> **Input**:
|---|

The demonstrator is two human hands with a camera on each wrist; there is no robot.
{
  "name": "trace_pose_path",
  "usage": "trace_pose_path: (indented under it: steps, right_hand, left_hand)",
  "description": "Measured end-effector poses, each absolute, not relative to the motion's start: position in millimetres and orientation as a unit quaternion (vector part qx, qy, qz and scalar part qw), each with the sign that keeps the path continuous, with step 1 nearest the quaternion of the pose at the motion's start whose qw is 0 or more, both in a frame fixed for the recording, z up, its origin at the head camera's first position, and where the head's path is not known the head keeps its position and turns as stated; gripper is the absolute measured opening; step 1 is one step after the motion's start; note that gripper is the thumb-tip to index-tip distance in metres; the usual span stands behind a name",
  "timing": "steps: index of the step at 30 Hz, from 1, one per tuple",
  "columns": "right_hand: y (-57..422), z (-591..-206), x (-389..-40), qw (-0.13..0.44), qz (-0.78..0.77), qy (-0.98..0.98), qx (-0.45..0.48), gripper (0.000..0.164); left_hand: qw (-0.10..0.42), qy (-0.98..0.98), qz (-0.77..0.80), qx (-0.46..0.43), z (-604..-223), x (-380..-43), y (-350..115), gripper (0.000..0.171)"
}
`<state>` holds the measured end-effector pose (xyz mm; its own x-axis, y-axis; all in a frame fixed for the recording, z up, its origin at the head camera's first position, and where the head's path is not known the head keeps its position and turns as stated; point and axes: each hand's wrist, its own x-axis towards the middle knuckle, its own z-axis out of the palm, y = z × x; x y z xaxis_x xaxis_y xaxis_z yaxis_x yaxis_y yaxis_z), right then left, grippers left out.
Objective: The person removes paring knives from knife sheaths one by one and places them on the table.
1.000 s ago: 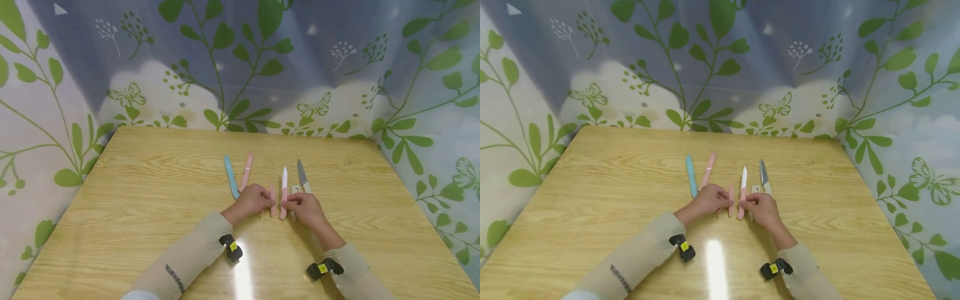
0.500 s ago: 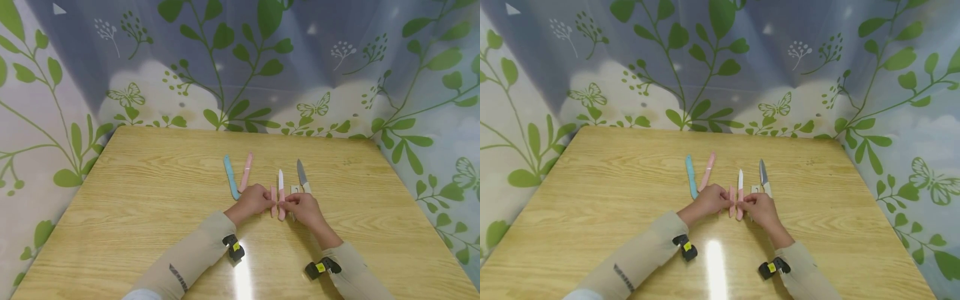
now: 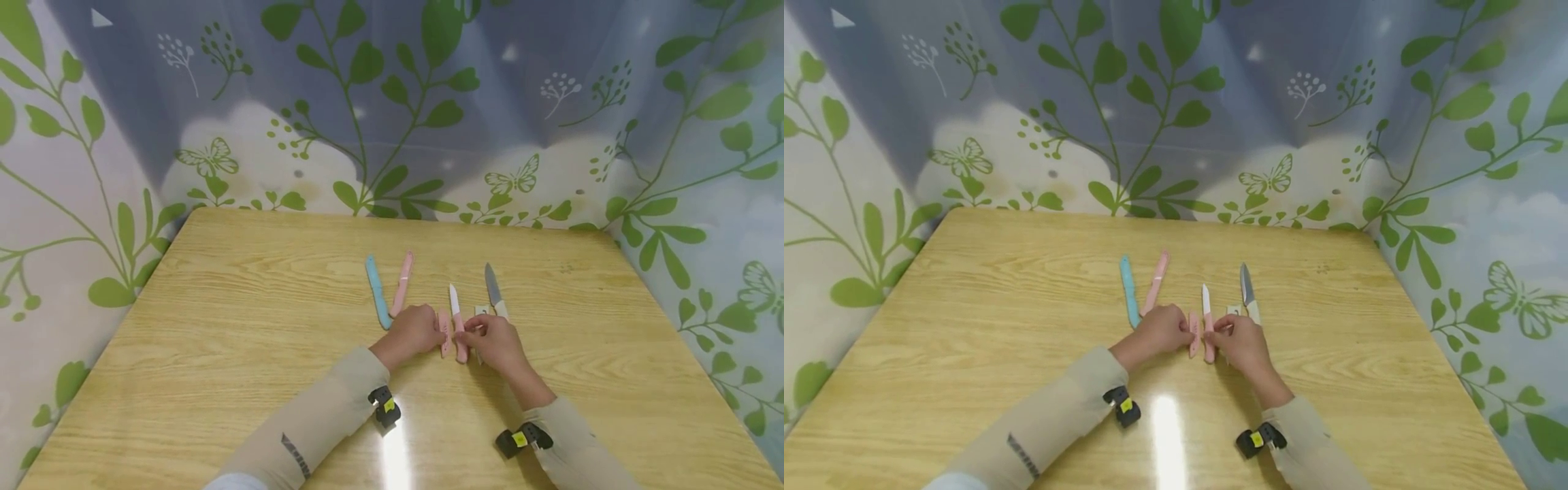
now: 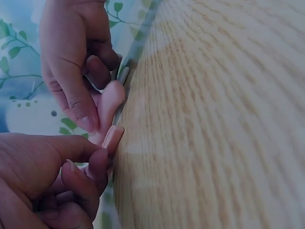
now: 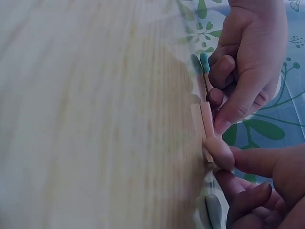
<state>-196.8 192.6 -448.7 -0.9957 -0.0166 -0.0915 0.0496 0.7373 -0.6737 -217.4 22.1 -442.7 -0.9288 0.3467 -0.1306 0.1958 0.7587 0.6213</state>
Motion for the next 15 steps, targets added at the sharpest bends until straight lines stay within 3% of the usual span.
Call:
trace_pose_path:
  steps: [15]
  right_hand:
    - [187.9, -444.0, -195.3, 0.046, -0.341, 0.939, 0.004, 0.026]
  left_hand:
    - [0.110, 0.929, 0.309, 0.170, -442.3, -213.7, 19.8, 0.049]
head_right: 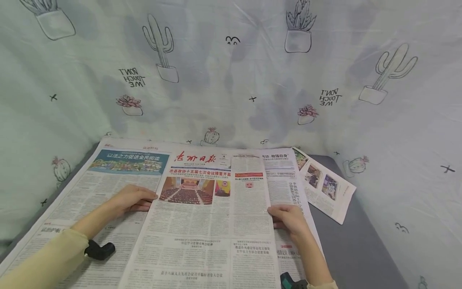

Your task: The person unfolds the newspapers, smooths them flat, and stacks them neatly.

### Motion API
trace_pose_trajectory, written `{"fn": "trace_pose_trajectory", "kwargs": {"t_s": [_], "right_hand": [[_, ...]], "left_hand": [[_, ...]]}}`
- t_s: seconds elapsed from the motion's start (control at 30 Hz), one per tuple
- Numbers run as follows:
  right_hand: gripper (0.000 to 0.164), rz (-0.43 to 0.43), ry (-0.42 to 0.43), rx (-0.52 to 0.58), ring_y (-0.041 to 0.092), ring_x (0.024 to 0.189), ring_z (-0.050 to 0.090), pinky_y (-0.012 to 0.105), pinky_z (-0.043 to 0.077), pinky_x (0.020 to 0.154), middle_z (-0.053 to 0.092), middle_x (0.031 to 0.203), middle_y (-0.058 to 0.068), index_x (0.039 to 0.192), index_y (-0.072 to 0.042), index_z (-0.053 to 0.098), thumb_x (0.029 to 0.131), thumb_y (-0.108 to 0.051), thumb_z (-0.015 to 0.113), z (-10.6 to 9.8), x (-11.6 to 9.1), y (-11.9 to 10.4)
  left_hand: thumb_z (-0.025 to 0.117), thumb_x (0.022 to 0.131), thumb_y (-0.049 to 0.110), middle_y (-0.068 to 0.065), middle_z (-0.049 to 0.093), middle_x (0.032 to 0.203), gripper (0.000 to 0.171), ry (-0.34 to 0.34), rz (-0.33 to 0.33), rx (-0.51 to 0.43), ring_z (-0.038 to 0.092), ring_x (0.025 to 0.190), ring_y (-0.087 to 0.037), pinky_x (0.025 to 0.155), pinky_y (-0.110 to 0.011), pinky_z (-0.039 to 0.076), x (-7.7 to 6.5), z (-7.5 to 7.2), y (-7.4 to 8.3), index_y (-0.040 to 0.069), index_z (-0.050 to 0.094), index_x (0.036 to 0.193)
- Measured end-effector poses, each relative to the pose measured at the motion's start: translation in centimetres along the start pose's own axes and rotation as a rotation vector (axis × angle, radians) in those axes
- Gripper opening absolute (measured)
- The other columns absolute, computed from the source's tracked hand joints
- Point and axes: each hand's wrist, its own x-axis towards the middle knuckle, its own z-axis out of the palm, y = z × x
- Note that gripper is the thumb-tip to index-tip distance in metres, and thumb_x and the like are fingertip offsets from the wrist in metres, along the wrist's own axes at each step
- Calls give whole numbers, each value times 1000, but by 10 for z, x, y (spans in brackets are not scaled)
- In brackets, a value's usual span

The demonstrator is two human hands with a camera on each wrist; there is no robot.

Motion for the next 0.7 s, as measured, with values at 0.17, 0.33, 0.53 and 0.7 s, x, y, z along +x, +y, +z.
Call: {"fn": "trace_pose_trajectory", "kwargs": {"t_s": [0.17,0.33,0.53,0.7], "right_hand": [[28,1,-10,9,28,82,70,28,56,62,71,96,18,105,9,69,89,-13,73,-1,1,1],[27,8,-8,20,28,84,70,29,57,64,71,97,17,104,8,70,89,-14,73,-2,1,2],[29,4,-8,28,29,86,70,30,57,66,71,99,17,106,8,69,89,-14,73,-2,2,2],[29,9,-8,27,28,87,70,30,57,66,70,100,17,107,8,69,90,-14,72,-1,2,2]], "left_hand": [[73,89,18,-12,72,90,50,-3,8,5,70,74,-18,69,-32,58,1,-1,-3,-14,58,125],[72,90,19,-12,72,91,50,-20,17,11,70,77,-19,72,-32,58,1,-1,-3,-14,58,125],[71,92,18,-12,72,90,47,-33,17,8,70,78,-19,72,-32,58,1,-2,-1,-14,59,124],[71,92,18,-11,72,89,47,-37,9,11,70,77,-18,72,-32,58,0,-3,-1,-14,59,124]]}}
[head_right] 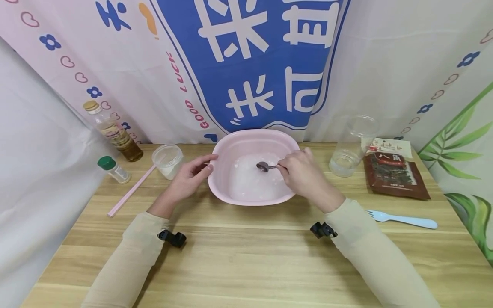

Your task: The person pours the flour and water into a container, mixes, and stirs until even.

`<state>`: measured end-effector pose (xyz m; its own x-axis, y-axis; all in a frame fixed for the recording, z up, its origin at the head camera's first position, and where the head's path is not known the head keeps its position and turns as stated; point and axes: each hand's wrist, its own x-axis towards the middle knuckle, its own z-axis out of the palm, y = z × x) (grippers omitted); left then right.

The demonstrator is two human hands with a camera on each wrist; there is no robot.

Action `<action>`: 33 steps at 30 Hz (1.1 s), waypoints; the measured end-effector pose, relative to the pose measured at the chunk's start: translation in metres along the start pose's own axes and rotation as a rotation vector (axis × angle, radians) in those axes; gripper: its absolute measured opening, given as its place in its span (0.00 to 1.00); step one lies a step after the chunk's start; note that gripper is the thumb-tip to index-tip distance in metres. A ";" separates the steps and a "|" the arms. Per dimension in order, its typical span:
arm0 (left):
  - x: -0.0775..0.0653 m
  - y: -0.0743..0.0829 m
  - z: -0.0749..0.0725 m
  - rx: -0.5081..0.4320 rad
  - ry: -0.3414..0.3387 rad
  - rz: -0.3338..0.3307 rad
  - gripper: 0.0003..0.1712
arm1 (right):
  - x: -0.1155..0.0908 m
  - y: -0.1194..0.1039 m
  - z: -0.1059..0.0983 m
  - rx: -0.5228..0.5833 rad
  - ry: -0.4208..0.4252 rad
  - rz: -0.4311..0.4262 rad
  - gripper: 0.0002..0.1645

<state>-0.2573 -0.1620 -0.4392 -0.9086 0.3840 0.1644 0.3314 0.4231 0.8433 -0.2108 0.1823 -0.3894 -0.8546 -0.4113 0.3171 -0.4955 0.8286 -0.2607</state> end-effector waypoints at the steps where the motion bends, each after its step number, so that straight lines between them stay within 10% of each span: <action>1: 0.000 0.001 0.000 0.001 -0.001 0.000 0.24 | -0.001 0.001 -0.002 -0.002 0.003 0.000 0.08; 26: 0.001 0.000 -0.001 -0.004 -0.002 0.007 0.24 | -0.019 -0.003 -0.010 0.169 -0.082 -0.224 0.07; 33: 0.000 0.000 -0.001 -0.019 -0.014 0.004 0.25 | -0.011 -0.004 -0.004 0.111 0.007 -0.124 0.07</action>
<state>-0.2577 -0.1631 -0.4388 -0.9037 0.3969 0.1606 0.3297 0.4058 0.8524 -0.1993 0.1851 -0.3879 -0.7852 -0.5046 0.3590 -0.6113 0.7245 -0.3185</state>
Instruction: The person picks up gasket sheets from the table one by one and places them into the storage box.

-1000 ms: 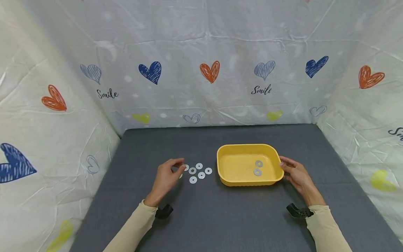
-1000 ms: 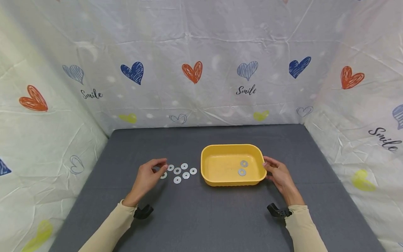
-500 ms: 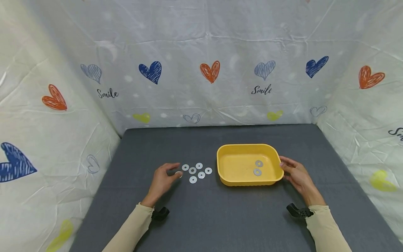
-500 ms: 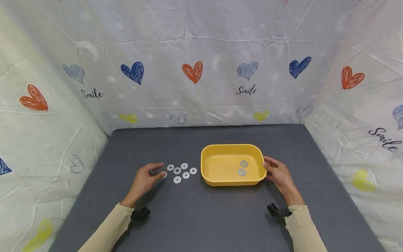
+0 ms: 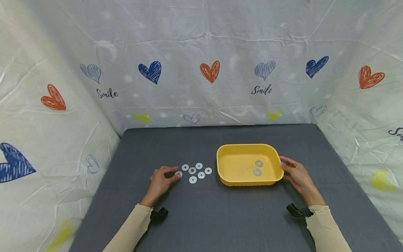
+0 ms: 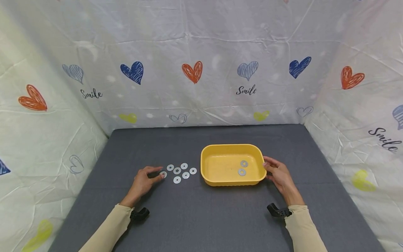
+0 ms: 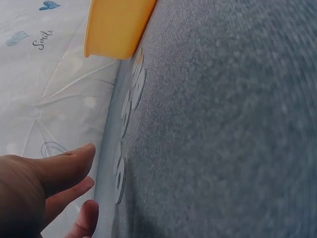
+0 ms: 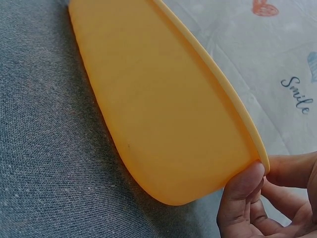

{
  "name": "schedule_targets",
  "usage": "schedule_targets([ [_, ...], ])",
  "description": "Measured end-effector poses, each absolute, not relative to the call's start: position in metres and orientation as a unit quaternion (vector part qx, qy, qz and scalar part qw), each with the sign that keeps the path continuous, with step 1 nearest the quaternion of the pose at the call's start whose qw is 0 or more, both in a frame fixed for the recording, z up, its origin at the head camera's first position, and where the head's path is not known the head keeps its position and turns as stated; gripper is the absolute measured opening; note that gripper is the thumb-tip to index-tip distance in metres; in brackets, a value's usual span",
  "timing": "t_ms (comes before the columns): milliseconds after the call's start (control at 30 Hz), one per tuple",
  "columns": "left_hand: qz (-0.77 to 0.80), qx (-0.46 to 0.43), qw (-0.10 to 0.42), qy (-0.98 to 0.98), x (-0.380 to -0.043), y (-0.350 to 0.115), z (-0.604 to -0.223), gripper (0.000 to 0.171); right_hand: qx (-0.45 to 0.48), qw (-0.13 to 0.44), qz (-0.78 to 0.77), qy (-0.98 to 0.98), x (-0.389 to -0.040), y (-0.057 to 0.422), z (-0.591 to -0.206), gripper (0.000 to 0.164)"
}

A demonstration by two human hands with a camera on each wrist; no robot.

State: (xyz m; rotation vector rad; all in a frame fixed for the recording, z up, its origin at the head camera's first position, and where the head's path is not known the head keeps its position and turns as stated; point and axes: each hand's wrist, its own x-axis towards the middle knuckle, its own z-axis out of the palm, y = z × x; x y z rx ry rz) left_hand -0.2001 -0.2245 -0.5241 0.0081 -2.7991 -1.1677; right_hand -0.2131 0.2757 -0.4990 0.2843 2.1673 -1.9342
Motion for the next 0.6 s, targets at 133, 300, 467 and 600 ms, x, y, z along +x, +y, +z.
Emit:
schedule_targets([
  [133,-0.376,0.009,0.060,-0.925,-0.200,-0.225,-0.528,0.040,0.098,0.112,-0.657,0.739,-0.213,0.276,-0.500,0.055],
  [300,-0.365,0.020,0.060,-0.929,-0.199,-0.225,-0.533,0.040,0.099,0.115,-0.658,0.738,-0.212,0.276,-0.500,0.055],
  [467,-0.354,0.019,0.066,-0.933,-0.200,-0.225,-0.536,0.041,0.096,0.116,-0.660,0.736,-0.213,0.276,-0.499,0.055],
  [600,-0.355,0.020,0.067,-0.932,-0.199,-0.224,-0.536,0.040,0.094,0.117,-0.661,0.735,-0.212,0.277,-0.499,0.055],
])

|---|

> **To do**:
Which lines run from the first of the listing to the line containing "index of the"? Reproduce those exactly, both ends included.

> **Reply**:
The demonstrator is two human hands with a camera on each wrist; there is no robot.
{
  "name": "trace_pose_path",
  "usage": "trace_pose_path: (indented under it: steps, right_hand, left_hand)",
  "description": "Measured end-effector poses, each absolute, not relative to the motion's start: position in millimetres and orientation as a unit quaternion (vector part qx, qy, qz and scalar part qw), each with the sign that keeps the path continuous, with step 1 nearest the quaternion of the pose at the motion's start whose qw is 0 or more, both in a frame fixed for the recording, z up, its origin at the head camera's first position, and where the head's path is not known the head keeps its position and turns as stated; gripper is the absolute measured opening; step 1 is one step after the motion's start; note that gripper is the thumb-tip to index-tip distance in metres; the usual span stands behind a name",
  "timing": "steps: index of the step at 30 Hz, from 1, one per tuple",

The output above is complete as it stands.